I do hear the concerns about this encouraging developers to release broken games and patch them later, but I wonder if a reviewer should be thinking about those consequences if they're writing for consumers. I don't have an answer to that.
And also, the damage of releasing a broken game is damage
done. The idea that the internet's etch-a-sketch would be totally shaken if ever a reviewer changed a score isn't realistic; there'll still be tons of scores that don't change (be it policy or viability) and there'll even be hard-liners commenting on those changed scores arguing about how they got burnt by the launch and don't feel a game should get a second shot.
A huge quantity of a game's success depends on its launch performance. It's just not realistic to believe that developers are looking at potentially amendable review scores as a tactical method for releasing a game in a shitty state. If a developer is able to make a comeback after a bad launch and they get the credit for the effort via updated opinion writing, then swell, but it's a huge hole that they'd have to dig themselves out of and no guarantee that there's solid ground above to reach.
I also wonder how it would work if reviewers gave games two scores: one for offline players and one for players with online.
It'd be a nice reader service, but the "business" of reviews is so entrenched in old methodology that it'd take something radical to change it.
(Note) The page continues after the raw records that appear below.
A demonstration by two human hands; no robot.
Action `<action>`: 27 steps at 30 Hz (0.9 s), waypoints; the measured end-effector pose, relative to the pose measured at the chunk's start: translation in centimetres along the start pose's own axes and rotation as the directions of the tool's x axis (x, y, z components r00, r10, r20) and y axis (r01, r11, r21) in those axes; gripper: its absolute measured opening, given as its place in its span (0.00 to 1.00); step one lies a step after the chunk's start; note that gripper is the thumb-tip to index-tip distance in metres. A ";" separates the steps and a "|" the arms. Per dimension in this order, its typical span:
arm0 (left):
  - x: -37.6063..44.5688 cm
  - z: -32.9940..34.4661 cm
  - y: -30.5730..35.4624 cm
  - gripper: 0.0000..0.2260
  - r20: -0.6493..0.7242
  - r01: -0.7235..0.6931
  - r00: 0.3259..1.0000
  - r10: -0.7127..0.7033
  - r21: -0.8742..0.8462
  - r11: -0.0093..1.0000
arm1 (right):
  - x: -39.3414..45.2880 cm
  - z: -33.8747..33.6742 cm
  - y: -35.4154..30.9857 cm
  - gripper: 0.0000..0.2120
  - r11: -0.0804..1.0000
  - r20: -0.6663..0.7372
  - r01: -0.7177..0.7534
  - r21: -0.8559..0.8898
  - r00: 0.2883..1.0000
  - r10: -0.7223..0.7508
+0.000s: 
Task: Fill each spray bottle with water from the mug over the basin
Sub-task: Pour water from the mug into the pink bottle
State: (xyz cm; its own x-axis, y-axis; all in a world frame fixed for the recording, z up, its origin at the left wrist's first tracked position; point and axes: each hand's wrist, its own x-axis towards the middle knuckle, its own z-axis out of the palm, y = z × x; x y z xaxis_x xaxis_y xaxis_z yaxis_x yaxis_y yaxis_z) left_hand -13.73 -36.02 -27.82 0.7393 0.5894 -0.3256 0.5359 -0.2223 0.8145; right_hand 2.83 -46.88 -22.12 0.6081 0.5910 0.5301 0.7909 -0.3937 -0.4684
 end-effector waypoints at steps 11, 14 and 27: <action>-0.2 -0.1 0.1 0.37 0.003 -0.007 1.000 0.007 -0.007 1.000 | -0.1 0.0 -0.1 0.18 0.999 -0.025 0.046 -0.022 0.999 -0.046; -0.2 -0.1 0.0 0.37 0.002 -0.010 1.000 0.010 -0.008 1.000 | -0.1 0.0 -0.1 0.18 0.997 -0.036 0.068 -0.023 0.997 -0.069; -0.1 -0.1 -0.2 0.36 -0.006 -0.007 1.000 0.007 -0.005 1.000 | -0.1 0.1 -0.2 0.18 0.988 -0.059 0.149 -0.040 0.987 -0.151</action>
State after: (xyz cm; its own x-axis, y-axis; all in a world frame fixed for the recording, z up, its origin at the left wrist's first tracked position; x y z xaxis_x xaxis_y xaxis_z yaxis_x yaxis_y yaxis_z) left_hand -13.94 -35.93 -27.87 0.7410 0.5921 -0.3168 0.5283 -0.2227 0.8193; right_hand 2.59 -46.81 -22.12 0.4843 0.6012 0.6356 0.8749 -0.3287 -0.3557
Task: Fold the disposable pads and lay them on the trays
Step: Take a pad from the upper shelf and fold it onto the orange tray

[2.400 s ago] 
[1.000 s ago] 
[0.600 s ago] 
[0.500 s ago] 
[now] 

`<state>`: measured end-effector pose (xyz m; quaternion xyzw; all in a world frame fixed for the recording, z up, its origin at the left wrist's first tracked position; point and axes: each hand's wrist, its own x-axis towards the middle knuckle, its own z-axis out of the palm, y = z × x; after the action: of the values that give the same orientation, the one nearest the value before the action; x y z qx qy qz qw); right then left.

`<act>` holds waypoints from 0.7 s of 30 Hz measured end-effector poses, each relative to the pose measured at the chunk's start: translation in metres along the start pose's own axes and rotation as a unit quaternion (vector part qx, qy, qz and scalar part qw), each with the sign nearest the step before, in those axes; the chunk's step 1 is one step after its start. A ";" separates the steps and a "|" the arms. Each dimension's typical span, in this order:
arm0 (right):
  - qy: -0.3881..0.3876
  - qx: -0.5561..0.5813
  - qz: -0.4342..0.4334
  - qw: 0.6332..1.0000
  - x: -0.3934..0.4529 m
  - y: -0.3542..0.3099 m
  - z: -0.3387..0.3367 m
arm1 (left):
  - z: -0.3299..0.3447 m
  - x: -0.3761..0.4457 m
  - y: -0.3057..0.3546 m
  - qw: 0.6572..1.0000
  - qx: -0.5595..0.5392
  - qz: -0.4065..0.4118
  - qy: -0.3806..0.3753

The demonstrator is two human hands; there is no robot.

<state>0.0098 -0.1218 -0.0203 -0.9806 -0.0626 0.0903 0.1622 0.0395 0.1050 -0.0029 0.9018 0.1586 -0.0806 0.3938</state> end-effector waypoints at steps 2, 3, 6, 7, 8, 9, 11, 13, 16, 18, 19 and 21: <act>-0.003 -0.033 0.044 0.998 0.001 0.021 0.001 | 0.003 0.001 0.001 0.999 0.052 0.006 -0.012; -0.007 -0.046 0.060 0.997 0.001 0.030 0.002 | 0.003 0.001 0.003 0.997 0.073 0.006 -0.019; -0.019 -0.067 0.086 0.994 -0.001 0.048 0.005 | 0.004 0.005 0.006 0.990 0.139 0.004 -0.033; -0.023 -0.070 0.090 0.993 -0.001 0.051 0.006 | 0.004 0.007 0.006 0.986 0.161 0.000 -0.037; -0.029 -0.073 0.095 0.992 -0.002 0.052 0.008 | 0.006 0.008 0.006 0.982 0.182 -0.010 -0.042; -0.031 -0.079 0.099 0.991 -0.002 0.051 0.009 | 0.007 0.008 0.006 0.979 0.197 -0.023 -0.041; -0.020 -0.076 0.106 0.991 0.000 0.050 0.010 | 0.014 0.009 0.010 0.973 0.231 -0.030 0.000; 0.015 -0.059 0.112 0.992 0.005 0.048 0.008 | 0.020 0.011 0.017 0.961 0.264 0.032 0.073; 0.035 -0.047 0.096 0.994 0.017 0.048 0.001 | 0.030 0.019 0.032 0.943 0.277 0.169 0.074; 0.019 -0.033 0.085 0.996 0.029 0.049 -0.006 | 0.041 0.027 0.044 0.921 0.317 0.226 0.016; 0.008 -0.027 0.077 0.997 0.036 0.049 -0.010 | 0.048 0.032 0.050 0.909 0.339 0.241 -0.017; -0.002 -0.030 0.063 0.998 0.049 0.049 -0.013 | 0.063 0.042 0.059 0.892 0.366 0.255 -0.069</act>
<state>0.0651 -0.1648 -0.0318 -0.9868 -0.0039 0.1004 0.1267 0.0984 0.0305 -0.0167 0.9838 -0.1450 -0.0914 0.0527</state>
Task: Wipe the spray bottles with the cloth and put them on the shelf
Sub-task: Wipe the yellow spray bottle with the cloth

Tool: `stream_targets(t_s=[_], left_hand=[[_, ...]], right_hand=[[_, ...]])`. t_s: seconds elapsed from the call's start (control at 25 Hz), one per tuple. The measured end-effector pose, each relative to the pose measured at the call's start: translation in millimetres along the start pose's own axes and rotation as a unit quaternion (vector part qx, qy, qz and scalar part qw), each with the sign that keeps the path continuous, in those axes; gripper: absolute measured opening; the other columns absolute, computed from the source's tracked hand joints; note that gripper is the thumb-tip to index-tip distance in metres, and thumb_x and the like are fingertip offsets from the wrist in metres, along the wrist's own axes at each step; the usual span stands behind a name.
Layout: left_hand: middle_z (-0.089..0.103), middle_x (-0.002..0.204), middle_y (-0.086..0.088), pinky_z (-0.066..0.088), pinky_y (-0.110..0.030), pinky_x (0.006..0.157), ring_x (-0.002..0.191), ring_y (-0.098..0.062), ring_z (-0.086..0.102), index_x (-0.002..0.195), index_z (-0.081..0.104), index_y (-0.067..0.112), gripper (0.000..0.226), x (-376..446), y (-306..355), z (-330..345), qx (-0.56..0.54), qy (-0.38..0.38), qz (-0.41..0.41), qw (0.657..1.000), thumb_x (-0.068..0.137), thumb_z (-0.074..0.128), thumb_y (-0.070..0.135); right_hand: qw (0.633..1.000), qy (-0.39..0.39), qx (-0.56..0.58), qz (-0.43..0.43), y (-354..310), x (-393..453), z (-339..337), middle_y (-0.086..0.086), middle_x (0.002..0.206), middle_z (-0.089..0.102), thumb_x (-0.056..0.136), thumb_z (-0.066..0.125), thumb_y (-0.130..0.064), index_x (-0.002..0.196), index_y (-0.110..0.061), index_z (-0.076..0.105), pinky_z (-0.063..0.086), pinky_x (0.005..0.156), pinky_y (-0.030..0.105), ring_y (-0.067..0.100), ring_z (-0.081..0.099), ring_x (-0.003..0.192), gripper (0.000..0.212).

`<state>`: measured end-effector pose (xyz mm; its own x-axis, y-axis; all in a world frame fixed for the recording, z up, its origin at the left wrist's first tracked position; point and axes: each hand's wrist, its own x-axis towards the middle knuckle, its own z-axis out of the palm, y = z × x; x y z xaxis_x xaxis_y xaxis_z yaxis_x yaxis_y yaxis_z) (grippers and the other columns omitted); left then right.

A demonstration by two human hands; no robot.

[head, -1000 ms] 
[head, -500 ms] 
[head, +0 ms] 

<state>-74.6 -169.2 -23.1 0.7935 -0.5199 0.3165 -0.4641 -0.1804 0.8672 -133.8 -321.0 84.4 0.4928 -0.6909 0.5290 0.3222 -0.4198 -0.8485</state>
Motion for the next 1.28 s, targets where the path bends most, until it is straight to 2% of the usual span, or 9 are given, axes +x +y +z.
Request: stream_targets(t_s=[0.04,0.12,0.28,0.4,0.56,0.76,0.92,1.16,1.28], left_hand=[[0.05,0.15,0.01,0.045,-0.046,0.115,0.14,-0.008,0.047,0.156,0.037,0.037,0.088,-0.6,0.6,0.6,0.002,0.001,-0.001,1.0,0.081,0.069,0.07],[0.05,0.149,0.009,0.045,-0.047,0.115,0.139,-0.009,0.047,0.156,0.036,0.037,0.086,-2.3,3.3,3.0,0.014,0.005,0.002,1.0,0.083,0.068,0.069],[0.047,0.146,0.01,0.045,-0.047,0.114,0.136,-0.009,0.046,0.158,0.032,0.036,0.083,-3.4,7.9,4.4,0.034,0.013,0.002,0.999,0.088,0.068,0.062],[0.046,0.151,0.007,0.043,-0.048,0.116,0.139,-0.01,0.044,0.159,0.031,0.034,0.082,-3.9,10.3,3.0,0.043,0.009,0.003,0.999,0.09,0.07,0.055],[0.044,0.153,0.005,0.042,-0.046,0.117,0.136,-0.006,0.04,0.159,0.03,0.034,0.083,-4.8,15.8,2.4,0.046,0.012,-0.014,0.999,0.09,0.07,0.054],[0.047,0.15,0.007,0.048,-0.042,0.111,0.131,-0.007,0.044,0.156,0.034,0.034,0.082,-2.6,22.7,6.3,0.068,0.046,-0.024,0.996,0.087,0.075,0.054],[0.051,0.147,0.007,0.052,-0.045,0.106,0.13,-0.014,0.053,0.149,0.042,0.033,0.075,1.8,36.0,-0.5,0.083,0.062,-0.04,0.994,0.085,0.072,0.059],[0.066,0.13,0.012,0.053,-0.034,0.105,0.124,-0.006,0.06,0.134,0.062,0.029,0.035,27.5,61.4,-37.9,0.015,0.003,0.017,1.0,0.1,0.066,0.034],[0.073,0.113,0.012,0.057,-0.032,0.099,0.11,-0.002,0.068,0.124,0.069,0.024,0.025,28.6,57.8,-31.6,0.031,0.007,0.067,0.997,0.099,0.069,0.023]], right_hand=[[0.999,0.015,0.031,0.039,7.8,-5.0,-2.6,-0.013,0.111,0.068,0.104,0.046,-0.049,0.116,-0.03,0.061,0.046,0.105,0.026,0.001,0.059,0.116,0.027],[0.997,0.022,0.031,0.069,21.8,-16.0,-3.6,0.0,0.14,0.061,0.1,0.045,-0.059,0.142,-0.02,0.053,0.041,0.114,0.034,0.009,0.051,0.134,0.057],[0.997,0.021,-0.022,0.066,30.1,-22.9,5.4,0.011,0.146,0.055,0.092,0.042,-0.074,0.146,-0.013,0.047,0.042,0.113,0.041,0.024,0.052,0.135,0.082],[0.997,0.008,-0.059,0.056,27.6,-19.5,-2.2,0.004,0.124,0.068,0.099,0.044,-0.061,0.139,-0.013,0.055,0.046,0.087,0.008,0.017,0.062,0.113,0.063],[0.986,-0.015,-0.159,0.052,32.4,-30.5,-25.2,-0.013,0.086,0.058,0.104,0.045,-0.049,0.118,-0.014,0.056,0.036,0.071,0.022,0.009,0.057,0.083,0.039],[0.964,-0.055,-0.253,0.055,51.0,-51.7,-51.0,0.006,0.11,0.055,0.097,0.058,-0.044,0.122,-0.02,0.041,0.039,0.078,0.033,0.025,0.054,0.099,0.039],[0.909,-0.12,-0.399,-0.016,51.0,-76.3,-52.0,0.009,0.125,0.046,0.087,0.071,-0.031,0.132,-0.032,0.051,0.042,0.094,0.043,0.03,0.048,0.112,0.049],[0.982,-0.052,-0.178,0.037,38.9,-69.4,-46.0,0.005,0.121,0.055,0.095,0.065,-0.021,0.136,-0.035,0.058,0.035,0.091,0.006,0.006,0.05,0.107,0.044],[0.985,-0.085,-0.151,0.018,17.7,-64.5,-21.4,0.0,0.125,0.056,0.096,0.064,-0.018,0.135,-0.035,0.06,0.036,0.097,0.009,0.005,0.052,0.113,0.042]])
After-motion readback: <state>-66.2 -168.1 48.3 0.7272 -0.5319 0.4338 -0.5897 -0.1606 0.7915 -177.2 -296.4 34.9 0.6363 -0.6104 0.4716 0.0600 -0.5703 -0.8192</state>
Advertisers and retailers want the simplest method of getting the message to already-fickle customers, MetaCritic wants one big number to splash on the page (I'm not sure why we still care about MC, but it still has some cache,) Google won't be adjusting its scorebox methods to accommodate game sites going off the beaten path, and even readers balk at taking seriously any complex method of scoring (we used to have places like GamePro and IGN/GameSpot doing different value scores, or EGM - still Famitsu - doing multiple reviews in the same magazine; nowadays, readers get mad if one review site's score is wildly different from the consensus ... egads, the Tomatometer is ruined!)
Any site could do split reviews (are there not sites that do?), but chances are the results won't won't be utilized well by sub-services or readers.